Tuesday, February 26, 2013

Book Reviews

Neil Gaiman
This lovely little adventure tale introduced me to the mastermind that is Neil Gaiman.  I'm only mildly obsessed with the man. To say he's on of my modern literary idols would be completely accurate (don't get me started). If I could trade lives with anyone for a day, I would trade with Neil Gaiman . . . but that's another post for another time.

Neverwhere is the story of Richard Mayhew, a very nice but average sort of fellow living an average sort of life in London.  One night, on his way dinner with his fiance, Richard stumbles upon a homeless girl bleeding to death on the street. From that point on, everything in Richard's life unravels.  He finds himself on a quest in an alternate reality: London Below, a fascinating re-imagining of  London's Underground. The characters are wonderfully rendered in this dark, gritty, Alice-in-Wonderland-esque tale.  This was a story that enchanted and terrified me in its first reading, and did so again when I reread it five years later.  Would I ever want to visit London Below? Hmm . . . I'll have to get back to you on that one. Would I reread the Marquis de Carabas, Hunter, Door, and Richard's adventures  again and again? In a HEARTBEAT. 

If you love dark humor/dark fantasy, check Gaiman out. Don't question, just do it. He's a freakin' master.

There seems to be a recent, massive spark in curiosity about one of America's greatest presidents. I'd like to think it all began with the publication of Seth Grahame-Smith's Abraham Lincoln: Vampire Hunter (really fun and educational read, by the way--I HIGHLY recommend it to parody lovers), but, then again, great men are always fascinating.

Killing Lincoln covers the final days of the Civil Wat leading to Lee's surrender, John Wilkes Booth's vengeful obsession, that fateful trip to the theater, and ends with Booth's demise.  All the while, the authors tie together the plans, theories, and conspiracies leading to America's first presidential assassination. The research is very detailed without being too bogged down and doesn't read like a history book.  Is it the most thrilling thing I've ever read? Well, I wasn't exactly sweating, but I found myself wanting to keep reading and, quite frankly, enjoying myself. For anyone who paid attention in third grade American history, we all know how the story goes, but all the details O'Reilly and Dugard have managed to collect and relate in everyday language is really interesting.  If you like history, it's definitely worth picking up.

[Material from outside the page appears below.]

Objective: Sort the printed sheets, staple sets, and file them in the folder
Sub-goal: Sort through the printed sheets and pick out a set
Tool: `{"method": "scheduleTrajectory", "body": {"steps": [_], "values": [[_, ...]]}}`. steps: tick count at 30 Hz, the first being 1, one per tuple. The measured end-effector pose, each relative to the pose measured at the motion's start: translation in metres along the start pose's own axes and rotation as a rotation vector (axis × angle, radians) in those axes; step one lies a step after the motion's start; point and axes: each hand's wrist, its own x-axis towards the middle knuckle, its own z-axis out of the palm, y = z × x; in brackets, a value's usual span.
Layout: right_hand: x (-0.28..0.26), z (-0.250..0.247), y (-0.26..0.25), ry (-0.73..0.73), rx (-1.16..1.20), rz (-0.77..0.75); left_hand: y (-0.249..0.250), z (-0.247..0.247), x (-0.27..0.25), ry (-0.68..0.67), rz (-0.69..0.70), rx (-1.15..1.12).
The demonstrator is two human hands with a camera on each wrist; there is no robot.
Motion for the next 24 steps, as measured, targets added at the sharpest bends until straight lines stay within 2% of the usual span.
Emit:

Til We Have Faces: A Myth Retold
C.S. Lewis  
I would have to put this book down as one of my all time favorites.  When I was a junior in high school, a sophomore lent me the book, saying, "I know how much you love Lewis, and this is my favorite. You HAVE to read it. It's a little slow in the beginning, but it's worth it."
I devoured it.
I mean, really, started reading it in the car after school and didn't stop until I had finished it that evening, much to my best friend's dismay, as our sleepover became a watching-Sarah-read fest. (Yes, it was rude, and, yes, I am sorry, but . . . the book was AMAZING).
When I said earlier that Gaiman is one of my modern literary idols, Lewis tops him, which says A  LOT. You have no idea.

The book is a re-imagining of the Greek myth of Cupid and Psyche. The story is told by Psyche's older, ugly sister, Orual, who composes the tale as a case against the gods. The girls grow up in harsh, barbaric kingdom that worships the blood-thirsty Ungit, an incarnation of Aphrodite. When famine and disease plague the land, Psyche is sent as a sacrifice to the God of the Mountain, breaking Orual's heart as she loves her little sister more than life itself. It's a beautiful, raw story that studies and reveals the layers of the human heart.

As a lover of Greek mythology, I adored this retelling--it remains true to the original tale while offering a new voice and vision.  It's a story of selfish love vs sacrificial love, identity, and fate. Lewis did a remarkable job writing in  female voice, making Orual a truly believable character as she observes, struggles, and grows from an intelligent, frightened child to noble, warrior queen. Every time I reread it, I walk away with some new revelation.  Is it a fast-paced, action-packed story with tons of romance? Meh, maybe not by most standards, but it's a fabulous story.